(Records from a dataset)
────
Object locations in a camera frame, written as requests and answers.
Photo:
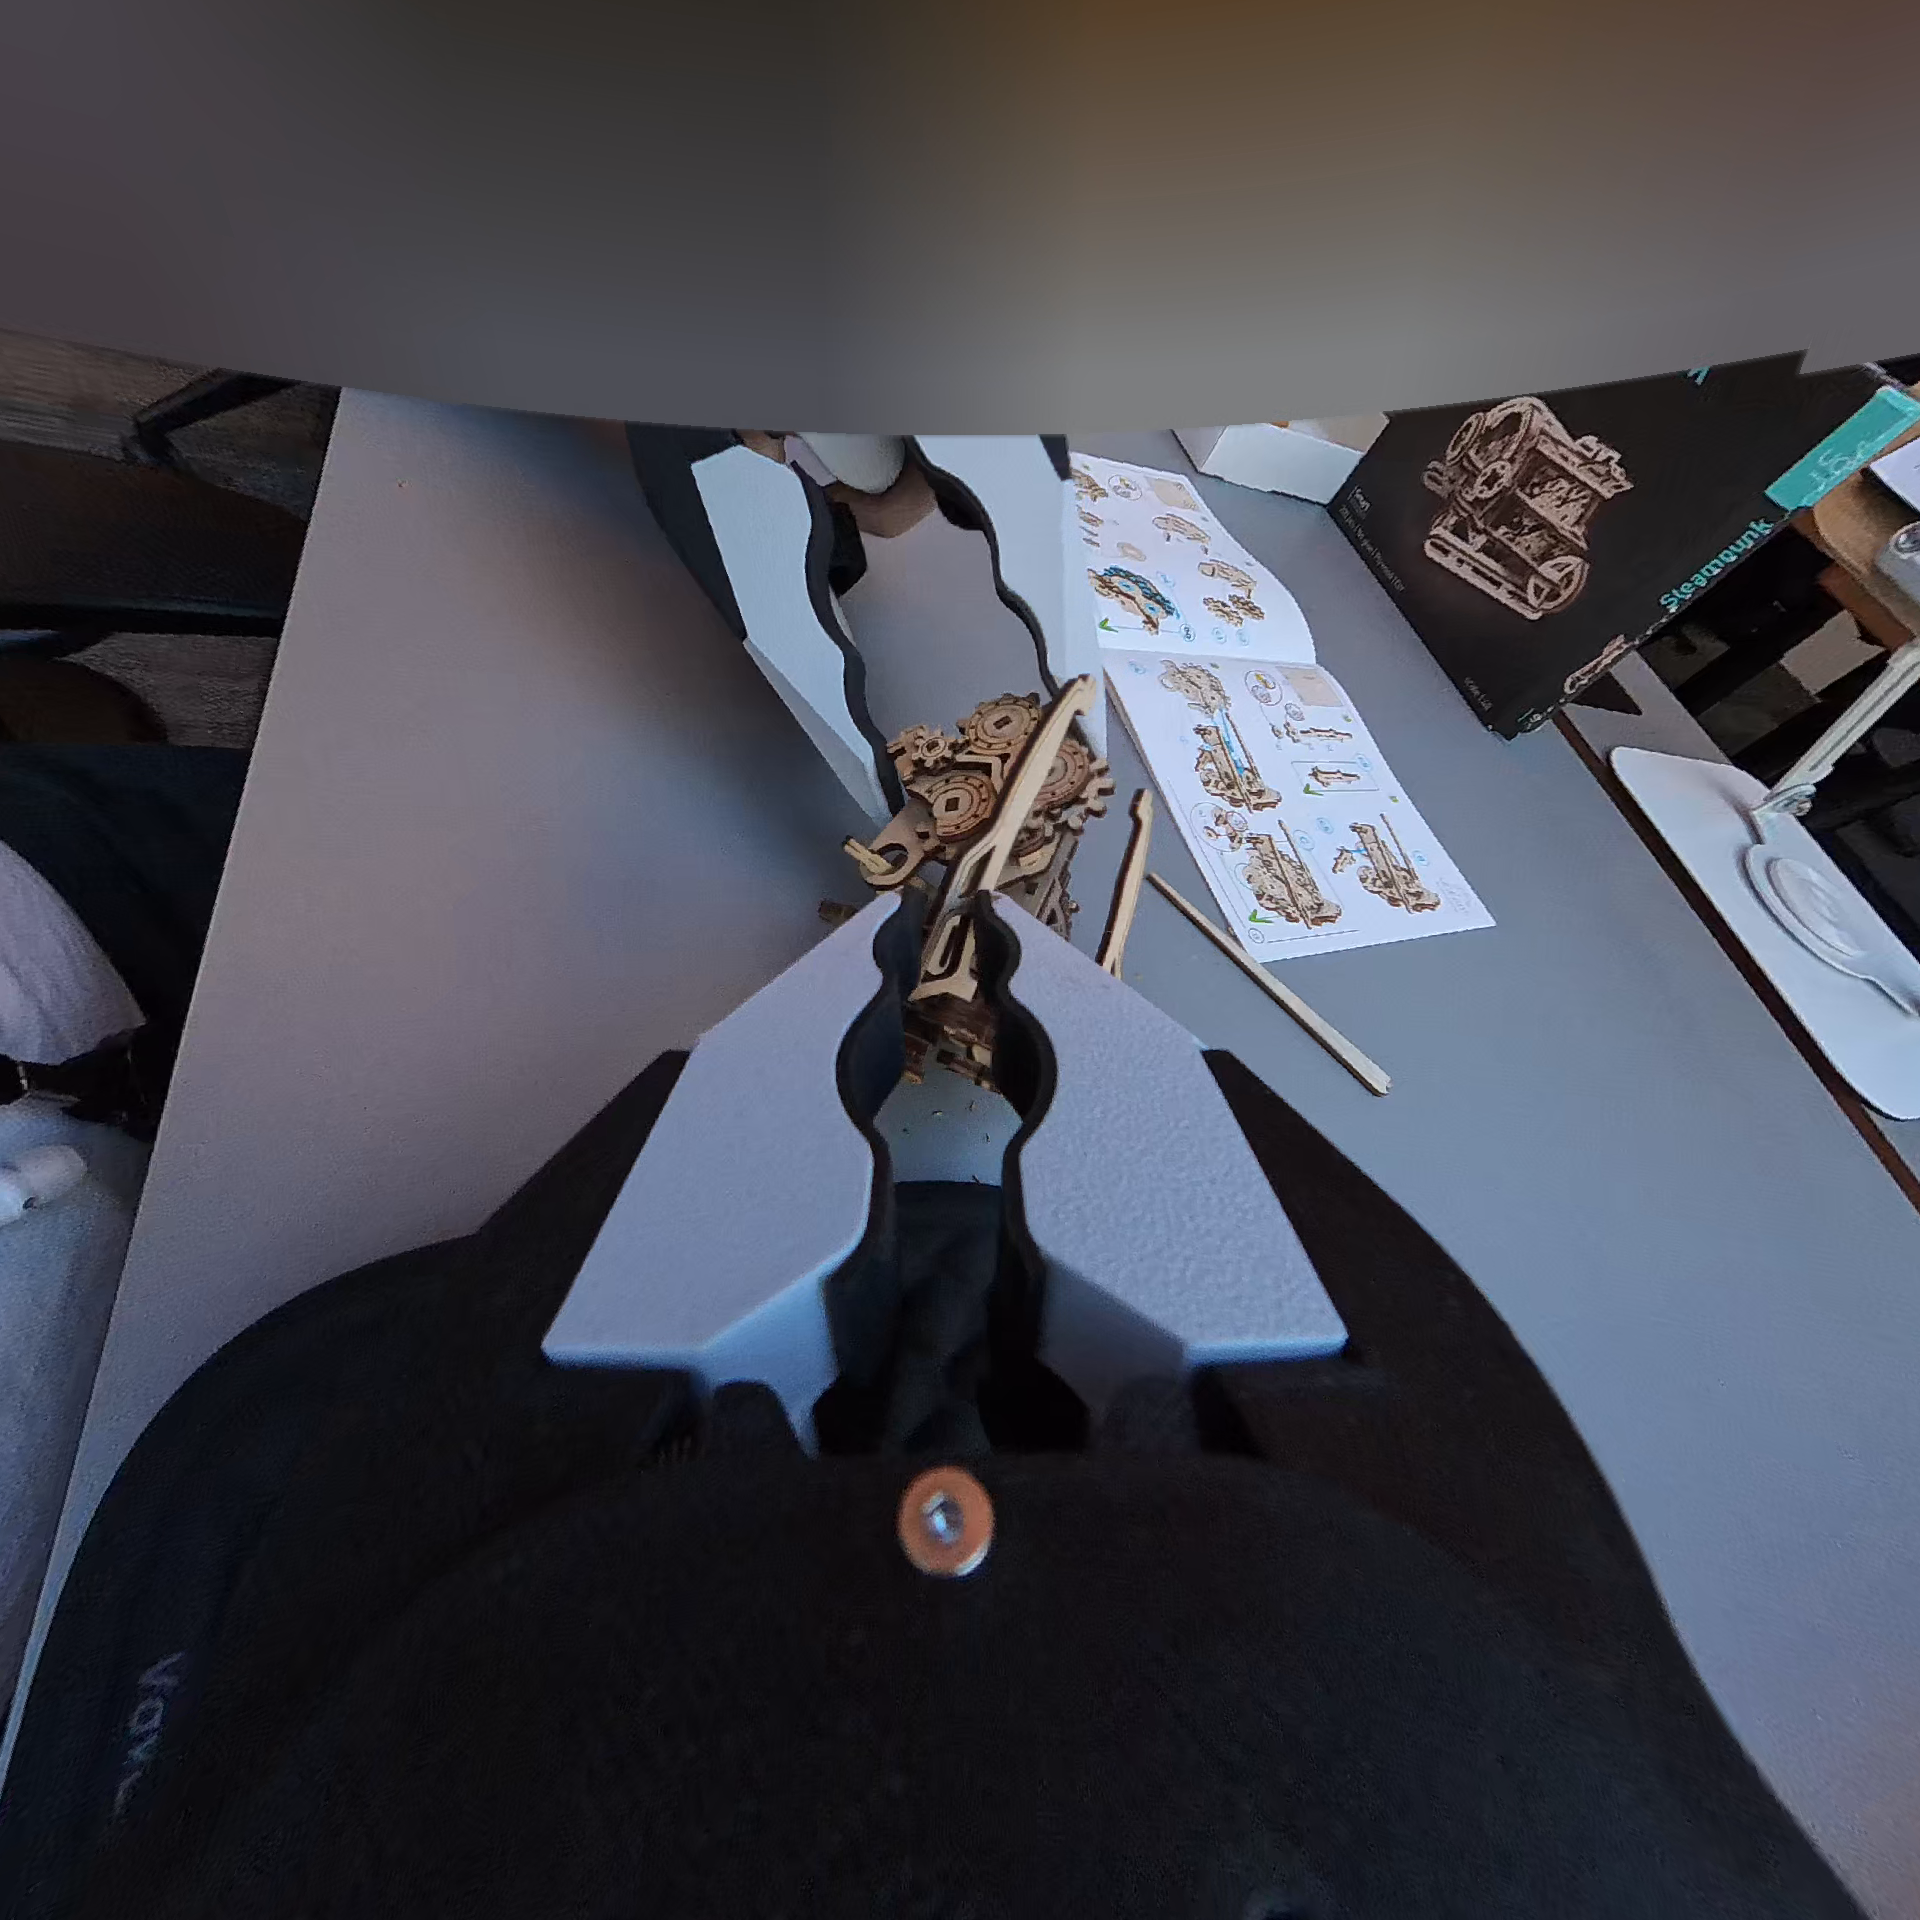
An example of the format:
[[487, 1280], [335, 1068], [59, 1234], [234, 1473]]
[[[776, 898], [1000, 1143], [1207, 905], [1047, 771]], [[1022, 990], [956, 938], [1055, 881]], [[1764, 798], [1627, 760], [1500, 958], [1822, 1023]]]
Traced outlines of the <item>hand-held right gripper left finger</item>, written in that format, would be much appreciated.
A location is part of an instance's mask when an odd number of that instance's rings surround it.
[[825, 1283], [875, 1224], [906, 976], [908, 903], [879, 898], [700, 1035], [545, 1334], [551, 1362], [828, 1390]]

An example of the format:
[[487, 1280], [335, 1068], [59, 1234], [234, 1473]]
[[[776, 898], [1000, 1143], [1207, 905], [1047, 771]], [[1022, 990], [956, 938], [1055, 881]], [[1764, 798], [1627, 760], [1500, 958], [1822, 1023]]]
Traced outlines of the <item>thin dark wooden strip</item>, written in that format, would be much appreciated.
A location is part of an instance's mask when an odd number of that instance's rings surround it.
[[1111, 976], [1122, 974], [1122, 955], [1136, 922], [1138, 898], [1145, 888], [1151, 844], [1158, 820], [1155, 792], [1142, 786], [1130, 806], [1131, 832], [1121, 859], [1111, 894], [1111, 910], [1096, 948], [1096, 962]]

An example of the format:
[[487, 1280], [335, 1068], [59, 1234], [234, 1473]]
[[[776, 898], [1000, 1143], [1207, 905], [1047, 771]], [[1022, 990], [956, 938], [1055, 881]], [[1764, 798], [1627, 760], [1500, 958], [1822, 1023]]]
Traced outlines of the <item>white stand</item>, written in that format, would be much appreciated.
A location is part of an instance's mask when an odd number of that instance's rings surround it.
[[1919, 1116], [1919, 962], [1804, 819], [1839, 760], [1905, 697], [1919, 642], [1772, 785], [1731, 763], [1635, 748], [1610, 763], [1656, 834], [1835, 1075], [1892, 1120]]

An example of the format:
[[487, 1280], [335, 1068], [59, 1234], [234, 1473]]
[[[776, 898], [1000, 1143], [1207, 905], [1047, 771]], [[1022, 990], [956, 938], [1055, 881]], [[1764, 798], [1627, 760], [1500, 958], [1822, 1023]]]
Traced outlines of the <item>person's clothing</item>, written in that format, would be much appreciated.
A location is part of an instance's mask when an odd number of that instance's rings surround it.
[[2, 763], [2, 1663], [16, 1683], [249, 761]]

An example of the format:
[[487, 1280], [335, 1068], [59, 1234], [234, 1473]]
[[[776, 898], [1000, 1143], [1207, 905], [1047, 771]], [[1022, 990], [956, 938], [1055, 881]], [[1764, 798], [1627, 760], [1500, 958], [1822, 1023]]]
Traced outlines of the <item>assembly instruction booklet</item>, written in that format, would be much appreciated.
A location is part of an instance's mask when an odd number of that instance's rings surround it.
[[1272, 964], [1492, 928], [1199, 482], [1081, 450], [1071, 480], [1114, 711], [1238, 944]]

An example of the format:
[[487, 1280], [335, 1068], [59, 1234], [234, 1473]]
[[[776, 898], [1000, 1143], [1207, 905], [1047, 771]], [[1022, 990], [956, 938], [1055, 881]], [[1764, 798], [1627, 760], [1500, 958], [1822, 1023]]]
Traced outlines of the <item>thin light wooden stick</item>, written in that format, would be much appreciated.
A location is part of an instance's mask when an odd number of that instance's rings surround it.
[[1145, 882], [1155, 890], [1155, 894], [1177, 913], [1188, 928], [1194, 928], [1206, 943], [1209, 943], [1239, 974], [1243, 974], [1263, 998], [1273, 1001], [1282, 1015], [1303, 1030], [1303, 1034], [1326, 1052], [1351, 1080], [1364, 1087], [1375, 1098], [1385, 1098], [1392, 1092], [1395, 1082], [1391, 1075], [1356, 1042], [1351, 1042], [1345, 1034], [1334, 1026], [1330, 1019], [1310, 1008], [1310, 1003], [1282, 986], [1276, 976], [1260, 967], [1252, 958], [1238, 947], [1235, 938], [1211, 922], [1199, 905], [1188, 903], [1171, 882], [1166, 882], [1159, 874], [1147, 871]]

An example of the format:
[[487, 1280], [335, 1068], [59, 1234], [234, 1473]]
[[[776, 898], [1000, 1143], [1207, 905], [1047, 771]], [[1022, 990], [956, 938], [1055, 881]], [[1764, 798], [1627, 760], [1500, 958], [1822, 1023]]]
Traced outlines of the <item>white cardboard box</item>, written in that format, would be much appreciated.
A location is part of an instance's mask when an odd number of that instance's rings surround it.
[[1201, 474], [1329, 505], [1384, 430], [1384, 415], [1364, 415], [1177, 428], [1176, 440]]

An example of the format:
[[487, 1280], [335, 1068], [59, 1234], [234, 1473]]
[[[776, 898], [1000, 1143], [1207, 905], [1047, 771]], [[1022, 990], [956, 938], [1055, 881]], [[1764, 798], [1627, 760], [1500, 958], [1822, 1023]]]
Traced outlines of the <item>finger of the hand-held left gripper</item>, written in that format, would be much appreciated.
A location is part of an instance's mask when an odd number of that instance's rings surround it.
[[1032, 631], [1044, 684], [1091, 680], [1094, 707], [1081, 730], [1106, 758], [1106, 688], [1065, 438], [918, 435], [906, 449], [936, 497], [988, 540], [1000, 599]]
[[735, 430], [632, 424], [630, 454], [667, 546], [854, 802], [882, 825], [904, 785], [832, 588], [839, 522], [828, 494]]

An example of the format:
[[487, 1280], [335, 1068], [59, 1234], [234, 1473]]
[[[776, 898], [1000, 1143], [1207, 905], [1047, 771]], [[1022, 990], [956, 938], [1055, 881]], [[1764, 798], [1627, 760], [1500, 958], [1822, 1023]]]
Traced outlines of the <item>wooden gear model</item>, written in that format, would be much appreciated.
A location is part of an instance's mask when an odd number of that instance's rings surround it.
[[906, 1001], [906, 1078], [936, 1070], [995, 1089], [998, 1015], [976, 983], [976, 944], [946, 918], [959, 898], [995, 888], [1038, 923], [1072, 935], [1072, 859], [1083, 831], [1114, 798], [1114, 771], [1091, 751], [1083, 708], [1063, 691], [1000, 696], [964, 716], [956, 732], [908, 728], [887, 748], [904, 785], [904, 807], [872, 844], [843, 850], [879, 897], [919, 897], [926, 938], [919, 983]]

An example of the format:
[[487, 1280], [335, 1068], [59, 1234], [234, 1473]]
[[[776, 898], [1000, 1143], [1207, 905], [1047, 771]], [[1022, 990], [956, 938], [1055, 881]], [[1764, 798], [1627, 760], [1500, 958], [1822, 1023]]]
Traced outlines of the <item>curved wooden model part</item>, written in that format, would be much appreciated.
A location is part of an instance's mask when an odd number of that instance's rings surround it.
[[976, 1001], [979, 902], [1009, 888], [1030, 888], [1038, 902], [1060, 894], [1080, 832], [1114, 794], [1108, 763], [1081, 730], [1091, 707], [1088, 676], [1049, 705], [1025, 696], [988, 703], [919, 783], [942, 882], [926, 914], [912, 1006], [948, 1017]]

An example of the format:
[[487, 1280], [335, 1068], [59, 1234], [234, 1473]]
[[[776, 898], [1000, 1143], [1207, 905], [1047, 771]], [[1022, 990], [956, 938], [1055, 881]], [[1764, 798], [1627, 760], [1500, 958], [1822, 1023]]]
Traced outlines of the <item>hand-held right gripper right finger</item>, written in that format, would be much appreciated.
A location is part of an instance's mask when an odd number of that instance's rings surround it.
[[1071, 1388], [1320, 1361], [1348, 1343], [1194, 1034], [1009, 897], [976, 905], [1014, 1246]]

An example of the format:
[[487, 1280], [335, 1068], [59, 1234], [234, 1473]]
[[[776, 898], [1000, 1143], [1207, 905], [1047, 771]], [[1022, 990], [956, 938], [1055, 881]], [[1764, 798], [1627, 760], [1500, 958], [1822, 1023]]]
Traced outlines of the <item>black model kit box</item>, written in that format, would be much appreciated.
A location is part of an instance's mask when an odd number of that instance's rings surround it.
[[1729, 582], [1915, 425], [1879, 367], [1802, 353], [1392, 415], [1329, 505], [1513, 739]]
────
Only lines with the word "left" count here; copy every one from the records.

◆ **YOUR RESPONSE**
Traced outlines of the <item>hand-held right gripper left finger</item>, written in that format, would be much appreciated.
Traced outlines of the <item>finger of the hand-held left gripper</item>, written in that format, would be much appreciated.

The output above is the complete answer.